INSTRUCTIONS TO FOLLOW:
Write out, word for word, each line from the start of the entries through the one holding "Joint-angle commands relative"; omit the pictures.

(Stored dataset items)
- - -

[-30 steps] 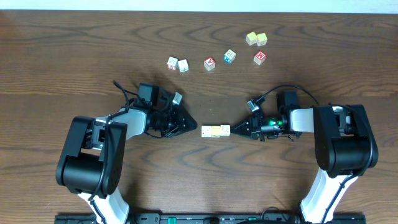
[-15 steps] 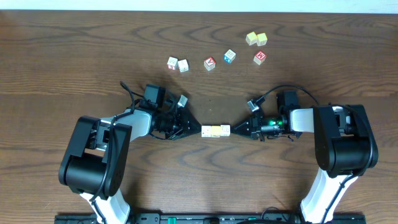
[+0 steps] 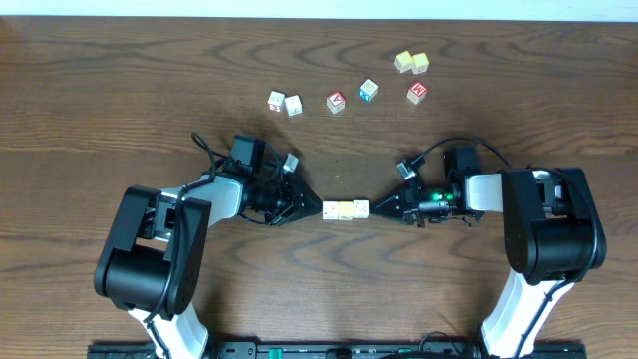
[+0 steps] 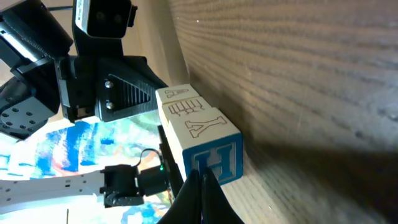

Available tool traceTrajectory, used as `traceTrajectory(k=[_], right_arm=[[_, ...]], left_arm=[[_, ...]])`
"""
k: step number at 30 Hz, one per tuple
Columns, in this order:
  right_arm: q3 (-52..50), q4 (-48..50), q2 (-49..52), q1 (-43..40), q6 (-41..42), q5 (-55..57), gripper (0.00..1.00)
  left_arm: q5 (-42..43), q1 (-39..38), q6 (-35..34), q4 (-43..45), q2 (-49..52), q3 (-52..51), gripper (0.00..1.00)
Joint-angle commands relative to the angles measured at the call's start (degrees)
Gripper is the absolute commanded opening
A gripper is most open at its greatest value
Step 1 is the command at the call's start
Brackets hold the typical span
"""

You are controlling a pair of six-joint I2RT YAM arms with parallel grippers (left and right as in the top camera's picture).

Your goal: Lift 3 blocks

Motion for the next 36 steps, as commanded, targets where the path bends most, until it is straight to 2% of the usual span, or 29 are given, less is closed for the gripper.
traceTrajectory(k=[1, 7, 36], right_arm=[[-0.4, -1.1, 1.0, 0.4, 1.3, 0.7, 0.01], [-0.4, -1.9, 1.0, 0.5, 1.7, 3.7, 0.01], [-0.4, 0.6, 1.0, 2.1, 6.4, 3.7, 0.01]], left_arm=[[-0.3, 0.0, -1.6, -0.2, 0.3, -0.2, 0.07], [-0.3, 0.0, -1.6, -0.2, 0.3, -0.2, 0.07], [1.5, 0.0, -1.8, -0.2, 0.3, -0.2, 0.08]])
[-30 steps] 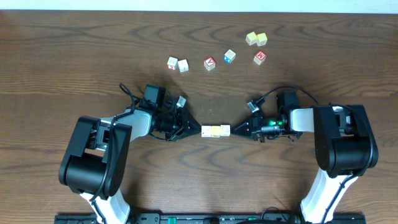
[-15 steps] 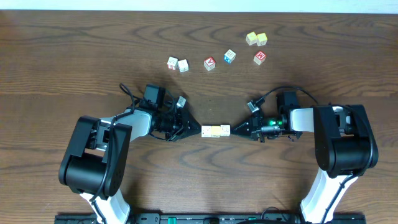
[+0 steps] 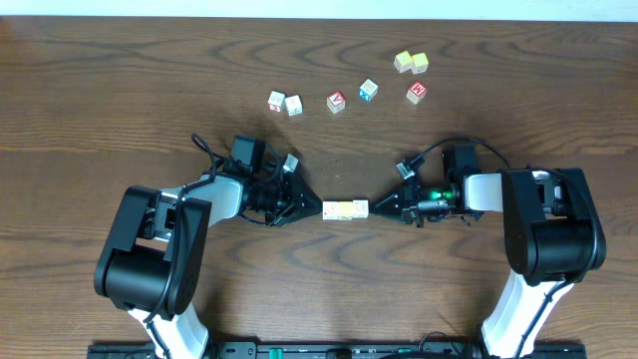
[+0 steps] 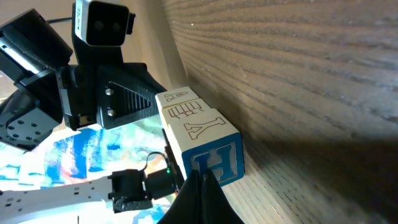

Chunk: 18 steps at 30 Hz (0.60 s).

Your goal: Lift 3 blocks

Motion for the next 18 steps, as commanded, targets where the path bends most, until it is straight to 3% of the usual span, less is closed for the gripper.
traceTrajectory(k=[1, 18], right_arm=[[-0.6, -0.1, 1.2, 1.8, 1.9, 3.2, 0.01], [-0.5, 0.8, 1.2, 2.3, 4.3, 2.3, 0.01]], left_arm=[[1.4, 0.0, -0.5, -0.1, 0.3, -0.2, 0.07], [4.6, 0.0, -0.5, 0.7, 0.3, -0.2, 0.07]])
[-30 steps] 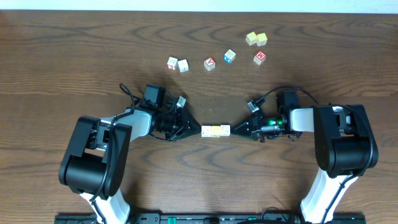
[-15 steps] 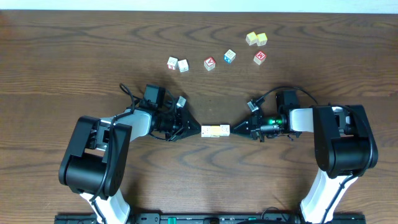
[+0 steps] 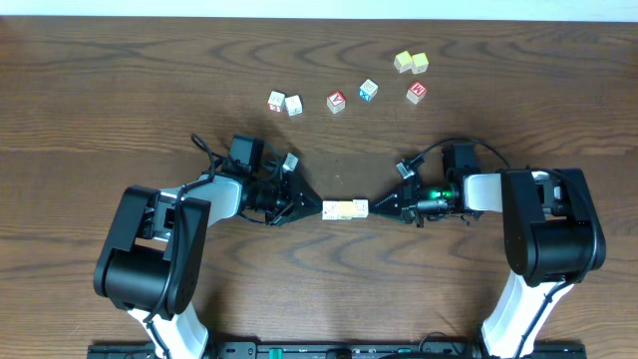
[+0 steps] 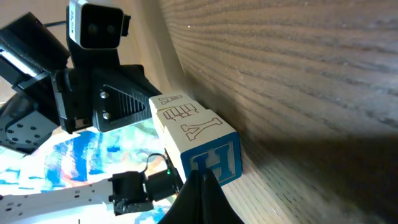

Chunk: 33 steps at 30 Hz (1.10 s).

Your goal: Lift 3 blocks

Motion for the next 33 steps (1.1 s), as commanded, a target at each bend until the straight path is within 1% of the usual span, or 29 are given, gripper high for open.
traceTrajectory(k=[1, 8, 15, 23, 33], right_arm=[[-0.6, 0.2, 1.4, 1.9, 2.7, 1.8, 0.01], [-0.6, 0.4, 1.4, 1.9, 3.3, 1.8, 0.01], [-0.6, 0.5, 1.4, 1.9, 3.3, 3.1, 0.01], [-0.6, -0.1, 1.4, 3.7, 3.3, 8.6, 0.01], [-0.6, -0.1, 1.4, 4.8, 4.2, 13.3, 0.01]], left_arm=[[2.9, -0.3, -0.5, 0.3, 0.3, -0.2, 0.07], [1.9, -0.3, -0.5, 0.2, 0.3, -0.2, 0.07], [-3.3, -1.3, -0.5, 0.2, 0.3, -0.2, 0.07], [-8.7, -5.4, -0.5, 0.2, 0.3, -0.2, 0.07], [-11.3, -5.5, 0.2, 0.2, 0.3, -0.2, 0.07]])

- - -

ANSWER SPACE:
[-30 steps] 
[-15 steps] 
[+0 steps] 
[+0 steps] 

Available tool traceTrajectory, used as `traceTrajectory(k=[_], right_arm=[[_, ...]], left_arm=[[_, ...]])`
"""
k: step number at 30 Hz, one per tuple
Columns, in this order:
  right_arm: q3 (-52..50), q4 (-48..50), q2 (-49..52), q1 (-43..40), q6 (-41..42), q5 (-55..57), gripper (0.00..1.00)
  left_arm: q5 (-42..43), q1 (-39..38), q6 (-35..34), q4 (-43..45), q2 (-49..52), q3 (-52..51), gripper (0.00..1.00)
Joint-angle commands relative to the angles measured at the call's start (degrees)

There is no more to the output, and the exercise is done.